Bookmark and Share

Venus

Als ze dan plots voor mijn deur staat.  Zonder schelp,
en met de krul van mijn verbeelding.  Het leuke meisje
van toen.  Met patenten op zak van vrouwen in wording.
Nieuwsgierig, en ondeugend.  Hallo zeggen.  En bijpraten.

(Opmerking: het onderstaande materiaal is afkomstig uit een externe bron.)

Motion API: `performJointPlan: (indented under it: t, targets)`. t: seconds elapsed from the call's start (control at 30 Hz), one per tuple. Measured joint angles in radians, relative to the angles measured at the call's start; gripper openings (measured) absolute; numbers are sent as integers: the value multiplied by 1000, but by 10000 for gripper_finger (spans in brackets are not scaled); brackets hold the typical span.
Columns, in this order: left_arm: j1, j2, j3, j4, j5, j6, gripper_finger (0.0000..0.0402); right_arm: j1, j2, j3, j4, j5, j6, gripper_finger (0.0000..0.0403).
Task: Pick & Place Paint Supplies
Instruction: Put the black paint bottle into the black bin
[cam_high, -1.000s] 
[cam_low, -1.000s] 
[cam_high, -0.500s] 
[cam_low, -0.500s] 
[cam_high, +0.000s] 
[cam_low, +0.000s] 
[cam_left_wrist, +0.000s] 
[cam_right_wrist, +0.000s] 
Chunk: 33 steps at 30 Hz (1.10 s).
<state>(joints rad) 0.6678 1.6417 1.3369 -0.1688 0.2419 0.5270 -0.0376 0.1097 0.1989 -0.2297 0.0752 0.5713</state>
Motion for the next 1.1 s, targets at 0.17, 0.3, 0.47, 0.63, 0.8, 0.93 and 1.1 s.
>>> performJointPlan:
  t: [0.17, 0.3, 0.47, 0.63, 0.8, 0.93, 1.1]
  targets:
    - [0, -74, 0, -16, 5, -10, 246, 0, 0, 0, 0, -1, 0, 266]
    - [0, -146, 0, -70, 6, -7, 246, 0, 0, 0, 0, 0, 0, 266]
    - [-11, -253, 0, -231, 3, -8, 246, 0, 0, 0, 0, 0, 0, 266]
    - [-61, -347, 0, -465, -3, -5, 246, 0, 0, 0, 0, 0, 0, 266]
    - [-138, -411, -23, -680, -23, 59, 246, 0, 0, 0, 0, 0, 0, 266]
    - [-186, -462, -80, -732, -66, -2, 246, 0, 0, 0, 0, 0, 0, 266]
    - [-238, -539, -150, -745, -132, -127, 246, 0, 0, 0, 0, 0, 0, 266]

De vloedgolf van haar lippen.  De gloed van rood,
het vlezige tuiten.  Haar gulzige snede.  En het soortelijk
gewicht van volmaakte, uitslaande borsten.  Met de veer-
kracht van gummi, de zachtheid van gepolijste zijde.

Gesprekken als alibi.  Uitgaan als alibi.  Haar ontwijken,
haar verzinnen.  Hoe ze bestaat, als verborgen talent voor
perfectie.  Zo gewoon, en niet onschuldig, maar onvatbaar,
niet te onderbreken levend.  Ik ben die onderbreking.

Die stilte in haar theater.  De scène van haar stoutste
verwachting.  De opkomst van zinnen zonder woorden,
zwellingen zonder taal.  Ontplofbaar.  Ongenietbaar.
Jubelend.  De openstaande mond van een gekarteld huis.